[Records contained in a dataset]
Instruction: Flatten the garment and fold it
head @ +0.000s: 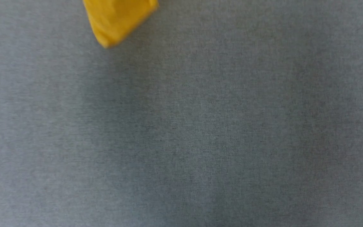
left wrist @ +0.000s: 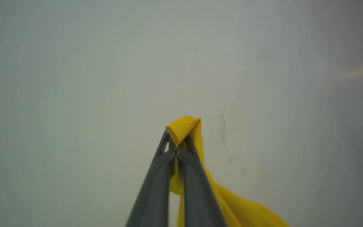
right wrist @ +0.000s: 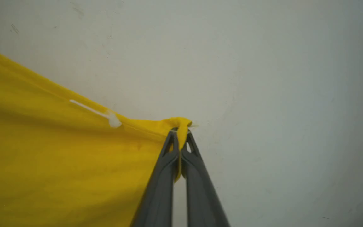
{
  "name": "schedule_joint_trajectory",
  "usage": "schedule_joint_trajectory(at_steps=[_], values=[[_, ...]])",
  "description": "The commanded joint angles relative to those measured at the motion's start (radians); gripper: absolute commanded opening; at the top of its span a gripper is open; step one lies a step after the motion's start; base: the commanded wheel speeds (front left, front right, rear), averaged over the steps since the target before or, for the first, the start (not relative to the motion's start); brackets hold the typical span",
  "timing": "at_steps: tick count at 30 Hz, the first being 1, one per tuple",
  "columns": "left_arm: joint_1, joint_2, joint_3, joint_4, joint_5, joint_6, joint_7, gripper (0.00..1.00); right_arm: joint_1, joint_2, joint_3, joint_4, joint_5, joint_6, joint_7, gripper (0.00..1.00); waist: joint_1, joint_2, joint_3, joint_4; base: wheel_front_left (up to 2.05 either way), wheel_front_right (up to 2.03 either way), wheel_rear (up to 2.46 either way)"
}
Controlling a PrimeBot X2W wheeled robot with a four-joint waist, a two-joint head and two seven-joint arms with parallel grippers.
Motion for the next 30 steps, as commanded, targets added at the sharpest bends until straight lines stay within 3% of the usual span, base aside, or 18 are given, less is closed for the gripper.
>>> schedule_joint_trajectory(at_steps=[1,7,12,22,30], values=[[-0.042,0.003,0.010,0.012,0.013,0.010,-0.024,0.00,-0.040,0.009,-0.012,0.019,-0.006,-0.002,-0.025,0.00,-0.0003,-0.0001,0.098,-0.045,0.00,0.00,0.00],[-0.130,-0.011,0.012,0.065,0.043,0.006,-0.141,0.00,-0.126,0.038,-0.051,0.085,-0.041,-0.002,-0.162,0.00,-0.0003,-0.0001,0.124,-0.036,0.00,0.00,0.00],[-0.056,-0.003,-0.019,0.133,0.045,-0.033,-0.148,0.00,-0.069,0.044,-0.037,0.156,-0.040,-0.002,-0.202,0.00,-0.0003,-0.0001,0.104,-0.018,0.00,0.00,0.00],[0.354,0.052,-0.129,0.259,0.034,-0.094,-0.097,0.00,0.239,0.050,0.070,0.245,0.068,-0.002,-0.203,0.00,-0.0003,-0.0001,-0.023,0.012,0.00,0.00,0.00],[0.828,0.071,-0.222,0.173,-0.116,-0.106,0.097,0.00,0.638,0.032,0.115,0.154,0.247,-0.002,-0.097,0.00,-0.0003,-0.0001,-0.180,0.052,0.00,0.00,0.00]])
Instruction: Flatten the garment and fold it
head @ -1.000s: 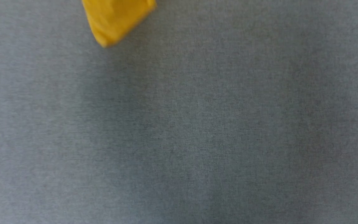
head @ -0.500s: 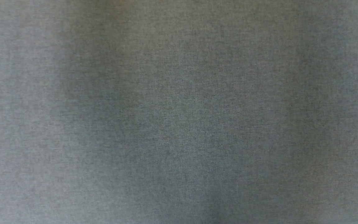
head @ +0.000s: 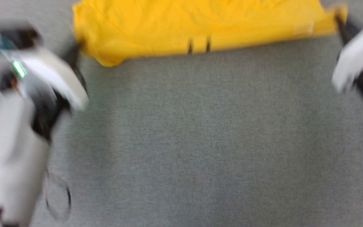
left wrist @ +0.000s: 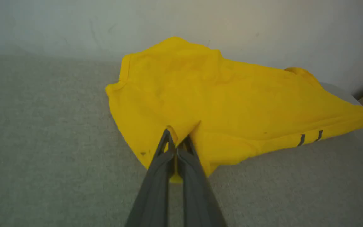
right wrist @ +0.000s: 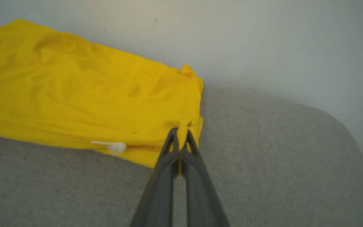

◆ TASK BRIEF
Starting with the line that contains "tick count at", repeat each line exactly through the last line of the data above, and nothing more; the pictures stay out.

◆ ANSWER TO THE EXERCISE
  "timing": "at_steps: tick count at 30 Hz, the first being 1, one per tuple",
  "columns": "left_arm: joint_1, joint_2, joint_3, joint_4, joint_5, joint_6, joint_7, gripper (0.00..1.00); right_arm: joint_1, joint_2, joint_3, joint_4, joint_5, joint_6, joint_7, gripper (0.00..1.00); waist: joint_1, joint_2, joint_3, joint_4; base: wheel_front_left (up to 2.05 either way), wheel_front_right (up to 2.03 either way), wheel_rear (up to 2.46 either way)"
}
Controlling a PrimeBot X2W wheeled robot with a four-joint waist, a two-joint head and two seven-joint arms with parallel grippers.
Motion for the next 30 steps, as commanded, targets added at the sharpest bends until straight lines stay within 3% of the usual span, base aside, or 18 are given, less is closed for the gripper.
>>> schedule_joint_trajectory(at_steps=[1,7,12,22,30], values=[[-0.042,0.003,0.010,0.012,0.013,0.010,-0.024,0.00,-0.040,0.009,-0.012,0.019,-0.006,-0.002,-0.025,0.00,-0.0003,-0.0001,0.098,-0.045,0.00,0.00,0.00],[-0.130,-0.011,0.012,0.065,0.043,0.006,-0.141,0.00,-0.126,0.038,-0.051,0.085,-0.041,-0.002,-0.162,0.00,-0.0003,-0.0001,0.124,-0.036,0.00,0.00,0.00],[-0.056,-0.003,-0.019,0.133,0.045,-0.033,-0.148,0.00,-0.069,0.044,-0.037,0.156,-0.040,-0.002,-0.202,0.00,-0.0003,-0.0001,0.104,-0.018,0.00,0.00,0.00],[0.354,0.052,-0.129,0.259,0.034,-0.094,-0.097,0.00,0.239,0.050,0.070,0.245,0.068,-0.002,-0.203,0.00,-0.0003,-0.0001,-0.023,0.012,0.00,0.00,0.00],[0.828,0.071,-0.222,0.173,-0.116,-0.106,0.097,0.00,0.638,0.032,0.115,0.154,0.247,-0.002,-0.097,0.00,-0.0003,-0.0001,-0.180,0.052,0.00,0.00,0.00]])
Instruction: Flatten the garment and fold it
head @ -1.000s: 
head @ -0.500s: 
head @ +0.000s: 
left wrist @ +0.000s: 
right wrist @ +0.000s: 

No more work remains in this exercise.